**Task data:**
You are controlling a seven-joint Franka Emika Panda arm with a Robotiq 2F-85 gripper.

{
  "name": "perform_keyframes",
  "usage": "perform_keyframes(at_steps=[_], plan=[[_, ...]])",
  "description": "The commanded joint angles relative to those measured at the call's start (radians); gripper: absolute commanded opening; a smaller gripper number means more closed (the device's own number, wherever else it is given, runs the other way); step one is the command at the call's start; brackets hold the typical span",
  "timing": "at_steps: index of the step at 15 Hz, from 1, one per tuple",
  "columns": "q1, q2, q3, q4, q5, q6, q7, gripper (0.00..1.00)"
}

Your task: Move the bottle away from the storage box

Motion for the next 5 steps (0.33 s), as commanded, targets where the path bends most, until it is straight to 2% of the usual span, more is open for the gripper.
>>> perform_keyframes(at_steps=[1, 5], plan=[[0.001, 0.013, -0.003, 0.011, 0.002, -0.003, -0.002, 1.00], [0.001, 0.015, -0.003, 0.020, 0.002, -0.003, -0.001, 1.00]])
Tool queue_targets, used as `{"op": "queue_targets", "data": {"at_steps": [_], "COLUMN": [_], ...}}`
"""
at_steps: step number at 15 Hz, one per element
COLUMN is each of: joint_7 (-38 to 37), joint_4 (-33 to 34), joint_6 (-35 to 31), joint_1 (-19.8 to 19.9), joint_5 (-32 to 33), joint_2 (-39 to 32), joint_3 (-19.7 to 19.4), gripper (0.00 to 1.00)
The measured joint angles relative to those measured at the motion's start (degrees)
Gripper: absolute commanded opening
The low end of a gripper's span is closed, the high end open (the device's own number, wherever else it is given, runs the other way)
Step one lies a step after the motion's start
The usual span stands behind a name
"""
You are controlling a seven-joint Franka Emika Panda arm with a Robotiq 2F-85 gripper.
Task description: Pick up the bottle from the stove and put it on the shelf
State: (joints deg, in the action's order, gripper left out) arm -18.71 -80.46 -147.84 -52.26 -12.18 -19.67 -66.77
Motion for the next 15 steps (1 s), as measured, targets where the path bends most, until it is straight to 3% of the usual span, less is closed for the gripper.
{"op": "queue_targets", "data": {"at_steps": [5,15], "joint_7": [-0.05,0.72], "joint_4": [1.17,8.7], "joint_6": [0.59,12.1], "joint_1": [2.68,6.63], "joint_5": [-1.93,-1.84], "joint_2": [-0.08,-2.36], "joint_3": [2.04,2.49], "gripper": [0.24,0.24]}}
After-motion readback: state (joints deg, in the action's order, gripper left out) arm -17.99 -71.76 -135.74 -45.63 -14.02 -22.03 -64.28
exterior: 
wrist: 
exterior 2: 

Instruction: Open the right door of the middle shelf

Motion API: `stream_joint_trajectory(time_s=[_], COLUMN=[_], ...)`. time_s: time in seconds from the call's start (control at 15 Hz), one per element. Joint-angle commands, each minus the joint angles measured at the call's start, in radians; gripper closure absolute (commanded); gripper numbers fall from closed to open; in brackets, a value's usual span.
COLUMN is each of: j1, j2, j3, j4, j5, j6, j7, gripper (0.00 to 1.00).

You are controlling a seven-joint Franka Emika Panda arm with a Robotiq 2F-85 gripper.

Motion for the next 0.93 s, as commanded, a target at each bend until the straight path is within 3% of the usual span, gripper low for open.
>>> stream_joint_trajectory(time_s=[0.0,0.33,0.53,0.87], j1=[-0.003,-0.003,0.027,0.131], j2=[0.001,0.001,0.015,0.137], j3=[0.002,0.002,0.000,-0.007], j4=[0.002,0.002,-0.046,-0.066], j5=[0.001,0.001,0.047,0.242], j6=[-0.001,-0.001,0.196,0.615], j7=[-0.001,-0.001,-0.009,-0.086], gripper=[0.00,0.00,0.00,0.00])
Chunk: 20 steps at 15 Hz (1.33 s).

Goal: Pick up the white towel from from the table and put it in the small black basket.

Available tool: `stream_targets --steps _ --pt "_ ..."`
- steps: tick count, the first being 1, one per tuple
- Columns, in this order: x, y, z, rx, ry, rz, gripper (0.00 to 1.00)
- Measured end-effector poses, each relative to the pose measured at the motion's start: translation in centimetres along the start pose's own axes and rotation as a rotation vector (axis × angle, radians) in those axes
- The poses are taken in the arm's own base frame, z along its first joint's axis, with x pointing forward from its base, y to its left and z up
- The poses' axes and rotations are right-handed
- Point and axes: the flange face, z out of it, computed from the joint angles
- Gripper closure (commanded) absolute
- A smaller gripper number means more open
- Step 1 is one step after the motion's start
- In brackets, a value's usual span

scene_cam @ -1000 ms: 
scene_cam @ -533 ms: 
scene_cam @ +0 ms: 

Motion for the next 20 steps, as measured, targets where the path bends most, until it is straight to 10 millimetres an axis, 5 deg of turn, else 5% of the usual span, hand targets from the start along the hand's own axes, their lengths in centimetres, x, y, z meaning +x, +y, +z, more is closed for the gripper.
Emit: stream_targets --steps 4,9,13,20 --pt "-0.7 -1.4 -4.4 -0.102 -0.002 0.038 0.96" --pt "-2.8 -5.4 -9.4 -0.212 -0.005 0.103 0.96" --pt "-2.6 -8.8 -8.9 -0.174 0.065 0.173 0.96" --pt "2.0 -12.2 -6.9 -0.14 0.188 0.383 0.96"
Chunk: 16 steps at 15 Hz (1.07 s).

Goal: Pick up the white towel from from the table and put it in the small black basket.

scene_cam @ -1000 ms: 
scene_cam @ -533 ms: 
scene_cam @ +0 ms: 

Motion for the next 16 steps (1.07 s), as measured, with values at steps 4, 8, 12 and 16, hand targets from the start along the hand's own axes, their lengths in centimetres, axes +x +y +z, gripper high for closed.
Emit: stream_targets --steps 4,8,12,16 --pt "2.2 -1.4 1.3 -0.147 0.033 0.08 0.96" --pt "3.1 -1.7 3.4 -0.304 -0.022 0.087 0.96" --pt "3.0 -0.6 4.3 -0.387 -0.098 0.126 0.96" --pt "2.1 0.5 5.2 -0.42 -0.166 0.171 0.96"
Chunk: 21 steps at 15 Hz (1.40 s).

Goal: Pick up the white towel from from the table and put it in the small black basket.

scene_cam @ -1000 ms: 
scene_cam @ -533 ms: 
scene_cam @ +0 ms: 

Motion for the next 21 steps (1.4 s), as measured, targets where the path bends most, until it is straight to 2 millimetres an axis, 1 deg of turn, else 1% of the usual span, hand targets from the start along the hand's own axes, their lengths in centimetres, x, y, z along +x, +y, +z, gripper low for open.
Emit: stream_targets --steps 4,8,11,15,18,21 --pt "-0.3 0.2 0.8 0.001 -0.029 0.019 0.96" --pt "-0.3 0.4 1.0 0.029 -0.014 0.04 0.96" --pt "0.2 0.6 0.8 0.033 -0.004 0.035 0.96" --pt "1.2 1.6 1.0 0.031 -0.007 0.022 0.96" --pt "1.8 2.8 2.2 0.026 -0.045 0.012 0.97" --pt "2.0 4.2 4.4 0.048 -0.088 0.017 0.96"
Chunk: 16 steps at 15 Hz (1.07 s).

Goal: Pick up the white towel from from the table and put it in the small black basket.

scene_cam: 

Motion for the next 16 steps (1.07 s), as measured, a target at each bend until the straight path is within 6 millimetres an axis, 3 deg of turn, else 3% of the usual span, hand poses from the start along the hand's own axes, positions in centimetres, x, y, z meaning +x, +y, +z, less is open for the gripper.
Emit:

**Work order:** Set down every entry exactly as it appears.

**Exercise solution:**
You are controlling a seven-joint Franka Emika Panda arm with a Robotiq 2F-85 gripper.

{
  "name": "perform_keyframes",
  "usage": "perform_keyframes(at_steps=[_], plan=[[_, ...]])",
  "description": "The commanded joint angles relative to those measured at the call's start (radians); gripper: absolute commanded opening; a smaller gripper number means more closed (the device's own number, wherever else it is given, runs the other way); step one is the command at the call's start; brackets hold the typical span",
  "timing": "at_steps: index of the step at 15 Hz, from 1, one per tuple",
  "columns": "q1, q2, q3, q4, q5, q6, q7, gripper (0.00..1.00)"
}

Your task: Move the bottle away from the storage box

Motion for the next 5 steps (0.33 s), as commanded, targets where the path bends most, until it is straight to 2% of the usual span, more is open for the gripper.
>>> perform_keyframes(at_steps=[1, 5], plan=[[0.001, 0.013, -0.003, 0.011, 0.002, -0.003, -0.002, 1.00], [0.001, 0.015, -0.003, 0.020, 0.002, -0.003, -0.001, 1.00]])
Tool queue_targets, used as `{"op": "queue_targets", "data": {"at_steps": [_], "COLUMN": [_], ...}}`
"""
at_steps: step number at 15 Hz, one per element
COLUMN is each of: joint_7 (-38 to 37), joint_4 (-33 to 34), joint_6 (-35 to 31), joint_1 (-19.8 to 19.9), joint_5 (-32 to 33), joint_2 (-39 to 32), joint_3 (-19.7 to 19.4), gripper (0.00 to 1.00)
The measured joint angles relative to those measured at the motion's start (degrees)
Gripper: absolute commanded opening
The low end of a gripper's span is closed, the high end open (the device's own number, wherever else it is given, runs the other way)
Step one lies a step after the motion's start
The usual span stands behind a name
"""
You are controlling a seven-joint Franka Emika Panda arm with a Robotiq 2F-85 gripper.
Task description: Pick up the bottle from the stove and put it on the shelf
State: (joints deg, in the action's order, gripper left out) arm -18.71 -80.46 -147.84 -52.26 -12.18 -19.67 -66.77
Motion for the next 15 steps (1 s), as measured, targets where the path bends most, until it is straight to 3% of the usual span, less is closed for the gripper.
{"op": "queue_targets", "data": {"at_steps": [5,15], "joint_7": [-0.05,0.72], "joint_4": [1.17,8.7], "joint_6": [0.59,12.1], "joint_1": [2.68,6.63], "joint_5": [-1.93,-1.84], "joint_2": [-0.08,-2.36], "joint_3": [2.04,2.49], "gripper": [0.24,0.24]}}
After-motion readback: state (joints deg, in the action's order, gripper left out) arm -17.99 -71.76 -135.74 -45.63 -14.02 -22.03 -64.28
exterior: 
wrist: 
exterior 2: 

Instruction: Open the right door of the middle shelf

Motion API: `stream_joint_trajectory(time_s=[_], COLUMN=[_], ...)`. time_s: time in seconds from the call's start (control at 15 Hz), one per element. Joint-angle commands, each minus the joint angles measured at the call's start, in radians; gripper closure absolute (commanded); gripper numbers fall from closed to open; in brackets, a value's usual span.
COLUMN is each of: j1, j2, j3, j4, j5, j6, j7, gripper (0.00 to 1.00).

You are controlling a seven-joint Franka Emika Panda arm with a Robotiq 2F-85 gripper.

Motion for the next 0.93 s, as commanded, a target at each bend until the straight path is within 3% of the usual span, gripper low for open.
>>> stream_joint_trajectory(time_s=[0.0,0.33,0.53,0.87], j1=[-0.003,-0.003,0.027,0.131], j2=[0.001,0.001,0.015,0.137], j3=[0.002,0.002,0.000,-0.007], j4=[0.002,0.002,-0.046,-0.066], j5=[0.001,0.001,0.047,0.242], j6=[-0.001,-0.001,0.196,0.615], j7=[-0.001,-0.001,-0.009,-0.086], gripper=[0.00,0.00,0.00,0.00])
Chunk: 20 steps at 15 Hz (1.33 s).

Goal: Pick up the white towel from from the table and put it in the small black basket.

Available tool: `stream_targets --steps _ --pt "_ ..."`
- steps: tick count, the first being 1, one per tuple
- Columns, in this order: x, y, z, rx, ry, rz, gripper (0.00 to 1.00)
- Measured end-effector poses, each relative to the pose measured at the motion's start: translation in centimetres along the start pose's own axes and rotation as a rotation vector (axis × angle, radians) in those axes
- The poses are taken in the arm's own base frame, z along its first joint's axis, with x pointing forward from its base, y to its left and z up
- The poses' axes and rotations are right-handed
- Point and axes: the flange face, z out of it, computed from the joint angles
- Gripper closure (commanded) absolute
- A smaller gripper number means more open
- Step 1 is one step after the motion's start
- In brackets, a value's usual span

scene_cam @ -1000 ms: 
scene_cam @ -533 ms: 
scene_cam @ +0 ms: 

Motion for the next 20 steps, as measured, targets where the path bends most, until it is straight to 10 millimetres an axis, 5 deg of turn, else 5% of the usual span, hand targets from the start along the hand's own axes, their lengths in centimetres, x, y, z meaning +x, +y, +z, more is closed for the gripper.
Emit: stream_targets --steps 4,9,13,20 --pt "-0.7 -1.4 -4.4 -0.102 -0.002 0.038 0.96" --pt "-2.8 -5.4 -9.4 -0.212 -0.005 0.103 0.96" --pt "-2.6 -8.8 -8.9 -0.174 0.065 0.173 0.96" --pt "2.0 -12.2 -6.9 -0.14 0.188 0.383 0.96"
Chunk: 16 steps at 15 Hz (1.07 s).

Goal: Pick up the white towel from from the table and put it in the small black basket.

scene_cam @ -1000 ms: 
scene_cam @ -533 ms: 
scene_cam @ +0 ms: 

Motion for the next 16 steps (1.07 s), as measured, with values at steps 4, 8, 12 and 16, hand targets from the start along the hand's own axes, their lengths in centimetres, axes +x +y +z, gripper high for closed.
Emit: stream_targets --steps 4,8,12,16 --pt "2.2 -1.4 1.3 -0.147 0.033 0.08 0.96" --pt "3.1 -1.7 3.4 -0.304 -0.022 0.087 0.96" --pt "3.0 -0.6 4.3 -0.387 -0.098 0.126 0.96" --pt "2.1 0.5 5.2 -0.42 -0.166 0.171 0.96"
Chunk: 21 steps at 15 Hz (1.40 s).

Goal: Pick up the white towel from from the table and put it in the small black basket.

scene_cam @ -1000 ms: 
scene_cam @ -533 ms: 
scene_cam @ +0 ms: 

Motion for the next 21 steps (1.4 s), as measured, targets where the path bends most, until it is straight to 2 millimetres an axis, 1 deg of turn, else 1% of the usual span, hand targets from the start along the hand's own axes, their lengths in centimetres, x, y, z along +x, +y, +z, gripper low for open.
Emit: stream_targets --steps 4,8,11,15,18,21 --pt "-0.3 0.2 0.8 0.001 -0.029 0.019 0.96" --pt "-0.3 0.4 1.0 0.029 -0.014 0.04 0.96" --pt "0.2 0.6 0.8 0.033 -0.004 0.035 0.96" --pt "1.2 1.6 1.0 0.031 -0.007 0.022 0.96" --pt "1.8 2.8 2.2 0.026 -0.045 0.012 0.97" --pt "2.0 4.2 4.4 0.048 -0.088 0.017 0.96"
Chunk: 16 steps at 15 Hz (1.07 s).

Goal: Pick up the white towel from from the table and put it in the small black basket.

scene_cam: 

Motion for the next 16 steps (1.07 s), as measured, a target at each bend until the straight path is within 6 millimetres an axis, 3 deg of turn, else 3% of the usual span, hand poses from the start along the hand's own axes, positions in centimetres, x, y, z meaning +x, +y, +z, less is open for the gripper.
Emit:

Nothing else belongs in the output.